◆ Work instruction ◆
Every line below from the one containing "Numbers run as" through the one containing "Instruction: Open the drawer" is to be printed exactly, with the pictures omitted.

◆ Supplied material ◆

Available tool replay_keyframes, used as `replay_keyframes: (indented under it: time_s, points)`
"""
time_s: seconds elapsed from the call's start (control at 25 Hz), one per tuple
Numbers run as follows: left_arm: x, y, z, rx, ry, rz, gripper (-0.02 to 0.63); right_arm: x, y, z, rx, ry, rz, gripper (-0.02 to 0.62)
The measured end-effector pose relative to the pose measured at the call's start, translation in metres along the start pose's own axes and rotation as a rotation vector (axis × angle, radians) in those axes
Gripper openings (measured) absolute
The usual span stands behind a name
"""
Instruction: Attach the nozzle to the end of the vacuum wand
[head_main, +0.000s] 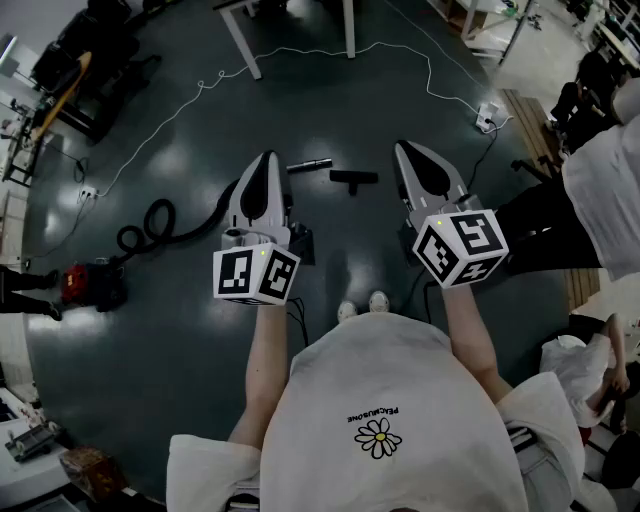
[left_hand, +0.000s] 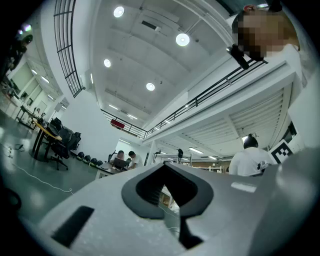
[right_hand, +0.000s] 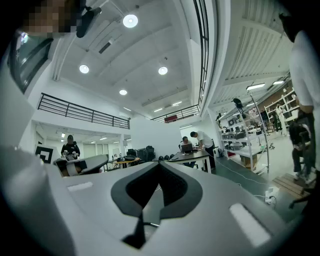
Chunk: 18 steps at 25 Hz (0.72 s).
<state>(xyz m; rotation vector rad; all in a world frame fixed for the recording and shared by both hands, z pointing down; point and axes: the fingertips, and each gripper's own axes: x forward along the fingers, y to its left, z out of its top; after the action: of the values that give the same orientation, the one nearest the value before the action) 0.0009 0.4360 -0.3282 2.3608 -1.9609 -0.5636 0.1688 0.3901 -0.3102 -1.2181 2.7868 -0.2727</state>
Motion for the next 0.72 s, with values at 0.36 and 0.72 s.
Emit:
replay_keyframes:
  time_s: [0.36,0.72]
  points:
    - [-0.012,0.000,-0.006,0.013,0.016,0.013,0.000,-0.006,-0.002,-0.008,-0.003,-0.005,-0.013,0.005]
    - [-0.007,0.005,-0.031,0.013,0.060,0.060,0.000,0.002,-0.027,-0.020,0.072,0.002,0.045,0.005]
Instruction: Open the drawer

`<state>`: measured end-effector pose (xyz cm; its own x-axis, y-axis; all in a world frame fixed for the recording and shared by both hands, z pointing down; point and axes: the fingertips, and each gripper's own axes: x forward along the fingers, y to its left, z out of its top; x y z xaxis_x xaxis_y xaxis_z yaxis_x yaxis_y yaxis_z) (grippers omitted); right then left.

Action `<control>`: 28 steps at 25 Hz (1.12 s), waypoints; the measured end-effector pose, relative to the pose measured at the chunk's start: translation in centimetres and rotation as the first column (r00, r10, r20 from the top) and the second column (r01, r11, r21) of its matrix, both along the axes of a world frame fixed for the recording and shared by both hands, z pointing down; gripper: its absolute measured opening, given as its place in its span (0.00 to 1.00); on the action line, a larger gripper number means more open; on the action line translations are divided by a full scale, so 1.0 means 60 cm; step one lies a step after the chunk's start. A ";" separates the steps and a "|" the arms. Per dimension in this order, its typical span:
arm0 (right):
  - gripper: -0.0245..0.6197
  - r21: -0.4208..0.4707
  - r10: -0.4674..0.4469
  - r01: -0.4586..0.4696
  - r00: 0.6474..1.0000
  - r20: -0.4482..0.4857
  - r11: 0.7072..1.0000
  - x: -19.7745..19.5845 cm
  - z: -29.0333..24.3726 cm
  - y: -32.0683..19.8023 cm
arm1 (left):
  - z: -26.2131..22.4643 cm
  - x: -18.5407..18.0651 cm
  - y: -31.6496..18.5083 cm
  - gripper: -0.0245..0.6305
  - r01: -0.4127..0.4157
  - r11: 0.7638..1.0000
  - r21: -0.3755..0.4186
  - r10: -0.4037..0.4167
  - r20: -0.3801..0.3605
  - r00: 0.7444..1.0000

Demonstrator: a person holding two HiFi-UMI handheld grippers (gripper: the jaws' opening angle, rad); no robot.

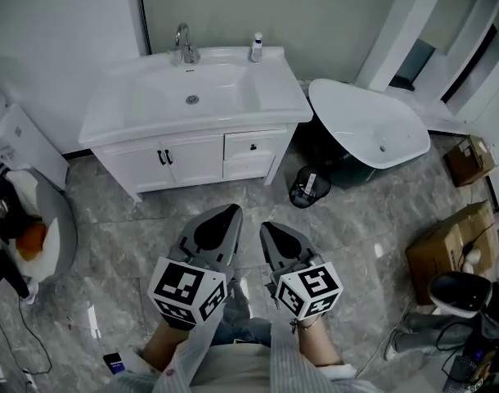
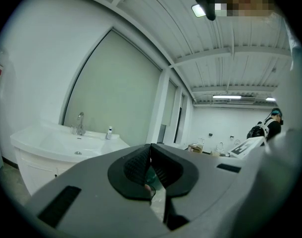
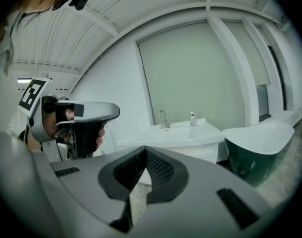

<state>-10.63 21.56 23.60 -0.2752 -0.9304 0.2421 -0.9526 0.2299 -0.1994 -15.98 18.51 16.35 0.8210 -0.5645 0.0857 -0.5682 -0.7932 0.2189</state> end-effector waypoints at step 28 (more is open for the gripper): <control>0.04 -0.084 -0.031 0.032 0.999 0.005 0.996 0.202 0.048 -0.295 | 0.059 0.150 -0.287 0.06 0.098 0.994 -0.054 -0.096 0.044 0.994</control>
<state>1.52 3.88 26.46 -0.3053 -0.8978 0.3175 -0.9442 0.2422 -0.2231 -7.00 1.27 19.86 0.7579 -0.6345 0.1517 -0.6511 -0.7213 0.2361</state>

◆ Exercise output ◆
Numbers run as follows: left_arm: x, y, z, rx, ry, rz, gripper (-0.02 to 0.63); right_arm: x, y, z, rx, ry, rz, gripper (-0.02 to 0.62)
The measured end-effector pose relative to the pose measured at the call's start, translation in metres along the start pose's own axes and rotation as a rotation vector (axis × angle, radians) in those axes
Gripper openings (measured) absolute
The usual span stands behind a name
"""
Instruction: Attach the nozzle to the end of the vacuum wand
[head_main, +0.000s] 
[left_hand, +0.000s] 
[right_hand, +0.000s] 
Chunk: 18 steps at 25 Hz (0.72 s).
<state>(xyz m; rotation vector rad; all in a world frame fixed for the recording and shared by both hands, z pointing down; point and axes: the fingertips, and each gripper's own axes: x forward along the fingers, y to its left, z out of its top; after the action: of the values that give the same orientation, the one nearest the value before the action) 0.0009 0.4360 -0.3282 2.3608 -1.9609 -0.5636 0.1688 0.3901 -0.3102 -1.2181 2.7868 -0.2727</state>
Motion for the next 0.72 s, with values at 0.36 and 0.72 s.
Emit:
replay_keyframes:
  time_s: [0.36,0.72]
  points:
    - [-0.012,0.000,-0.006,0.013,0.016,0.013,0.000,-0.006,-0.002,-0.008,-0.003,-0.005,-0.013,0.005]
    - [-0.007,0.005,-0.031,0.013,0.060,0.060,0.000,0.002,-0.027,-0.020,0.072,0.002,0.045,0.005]
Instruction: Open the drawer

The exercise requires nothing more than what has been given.